«Estamos cansados de cambios»

Dos mujeres se aproximan, ayer, a una terraza de la calle Príncipe de Asturias, junto a varias plazas de aparcamiento. /José María Rodríguez / AGM
Dos mujeres se aproximan, ayer, a una terraza de la calle Príncipe de Asturias, junto a varias plazas de aparcamiento. / José María Rodríguez / AGM

Hosteleros del Ensanche rechazan la propuesta de Hostecar de mover las terrazas a los parkings para despejar las aceras

RUBÉN SERRANOCartagena

Un proyecto «inviable, nada factible y perjudicial» para las ventas es lo que piensan los hosteleros del Ensanche de la propuesta del presidente de Hostecar, Juan José López: mover las terrazas de los bares a las zonas de aparcamiento, liberar las aceras y acabar con las quejas de los peatones.

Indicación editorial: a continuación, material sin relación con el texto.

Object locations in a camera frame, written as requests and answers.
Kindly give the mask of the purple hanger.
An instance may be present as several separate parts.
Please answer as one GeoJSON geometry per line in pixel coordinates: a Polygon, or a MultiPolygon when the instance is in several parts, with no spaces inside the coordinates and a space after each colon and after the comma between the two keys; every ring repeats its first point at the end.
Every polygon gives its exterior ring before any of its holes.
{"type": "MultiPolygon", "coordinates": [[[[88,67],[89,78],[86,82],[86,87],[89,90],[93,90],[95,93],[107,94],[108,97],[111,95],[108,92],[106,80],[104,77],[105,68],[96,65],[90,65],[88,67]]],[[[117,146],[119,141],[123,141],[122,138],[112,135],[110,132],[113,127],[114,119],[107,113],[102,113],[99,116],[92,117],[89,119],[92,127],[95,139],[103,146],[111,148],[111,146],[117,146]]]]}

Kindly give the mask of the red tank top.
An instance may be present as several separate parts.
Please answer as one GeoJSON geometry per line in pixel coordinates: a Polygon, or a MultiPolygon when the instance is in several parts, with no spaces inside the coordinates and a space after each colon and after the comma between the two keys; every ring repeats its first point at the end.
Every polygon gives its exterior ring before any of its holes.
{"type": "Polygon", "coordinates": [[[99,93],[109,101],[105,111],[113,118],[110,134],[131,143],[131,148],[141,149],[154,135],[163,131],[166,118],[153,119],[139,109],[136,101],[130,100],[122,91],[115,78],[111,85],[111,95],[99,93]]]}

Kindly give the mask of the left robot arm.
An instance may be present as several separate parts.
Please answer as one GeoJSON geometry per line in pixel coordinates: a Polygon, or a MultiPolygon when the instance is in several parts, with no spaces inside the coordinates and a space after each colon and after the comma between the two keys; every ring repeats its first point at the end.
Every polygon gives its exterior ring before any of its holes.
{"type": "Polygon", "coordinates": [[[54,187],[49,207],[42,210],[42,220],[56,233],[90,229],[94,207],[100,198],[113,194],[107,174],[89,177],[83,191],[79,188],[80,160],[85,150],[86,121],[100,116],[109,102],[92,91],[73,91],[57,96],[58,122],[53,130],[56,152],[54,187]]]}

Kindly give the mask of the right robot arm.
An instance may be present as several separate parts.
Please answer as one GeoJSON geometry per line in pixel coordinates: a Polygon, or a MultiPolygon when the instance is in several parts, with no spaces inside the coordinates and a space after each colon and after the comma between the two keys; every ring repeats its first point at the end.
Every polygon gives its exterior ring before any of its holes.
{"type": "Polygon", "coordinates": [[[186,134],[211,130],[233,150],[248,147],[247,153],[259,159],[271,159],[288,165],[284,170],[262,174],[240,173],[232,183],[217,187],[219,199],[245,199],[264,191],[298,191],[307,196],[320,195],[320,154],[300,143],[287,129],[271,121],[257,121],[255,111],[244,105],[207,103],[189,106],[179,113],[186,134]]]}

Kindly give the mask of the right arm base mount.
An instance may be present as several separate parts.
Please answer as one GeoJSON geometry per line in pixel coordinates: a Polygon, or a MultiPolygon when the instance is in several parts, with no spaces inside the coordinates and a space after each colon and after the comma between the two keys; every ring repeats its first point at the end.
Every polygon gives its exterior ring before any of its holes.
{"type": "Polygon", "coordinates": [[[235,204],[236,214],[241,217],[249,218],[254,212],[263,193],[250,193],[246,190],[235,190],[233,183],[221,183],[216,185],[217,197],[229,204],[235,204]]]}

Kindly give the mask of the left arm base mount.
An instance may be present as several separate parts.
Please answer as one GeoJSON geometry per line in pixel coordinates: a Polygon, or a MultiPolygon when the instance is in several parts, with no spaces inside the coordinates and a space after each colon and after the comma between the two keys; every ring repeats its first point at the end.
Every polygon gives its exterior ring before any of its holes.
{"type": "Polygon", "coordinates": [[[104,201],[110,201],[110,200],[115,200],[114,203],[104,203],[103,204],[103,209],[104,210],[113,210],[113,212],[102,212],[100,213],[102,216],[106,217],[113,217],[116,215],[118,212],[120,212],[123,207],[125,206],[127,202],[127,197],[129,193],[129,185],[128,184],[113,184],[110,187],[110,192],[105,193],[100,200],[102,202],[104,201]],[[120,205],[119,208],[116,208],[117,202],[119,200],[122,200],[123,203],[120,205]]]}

La negativa es amplia entre los empresarios consultados ayer por 'La Verdad', pese a que esta solución ya se usa en municipios como Los Alcázares, San Javier y San Pedro del Pinatar.

Para que la propuesta salga adelante, primero habría que eliminar al menos un centenar de zonas de estacionamiento en el Ensanche, compensar a la empresa que gestiona la ORA y alcanzar acuerdos con los parkings subterráneos, para que pongan tarifas especiales a los residentes que ocupan las plazas de color naranja. «No dejan de cambiar las normas cada dos por tres, y siempre salimos perjudicados los mismos. No queremos más. Encima, me costaría el dinero. No lo veo nada factible», criticó Rosa Barceló, hostelera de la tapería La Teja, en la Alameda de San Antón, donde se concentra la mayoría de los veladores.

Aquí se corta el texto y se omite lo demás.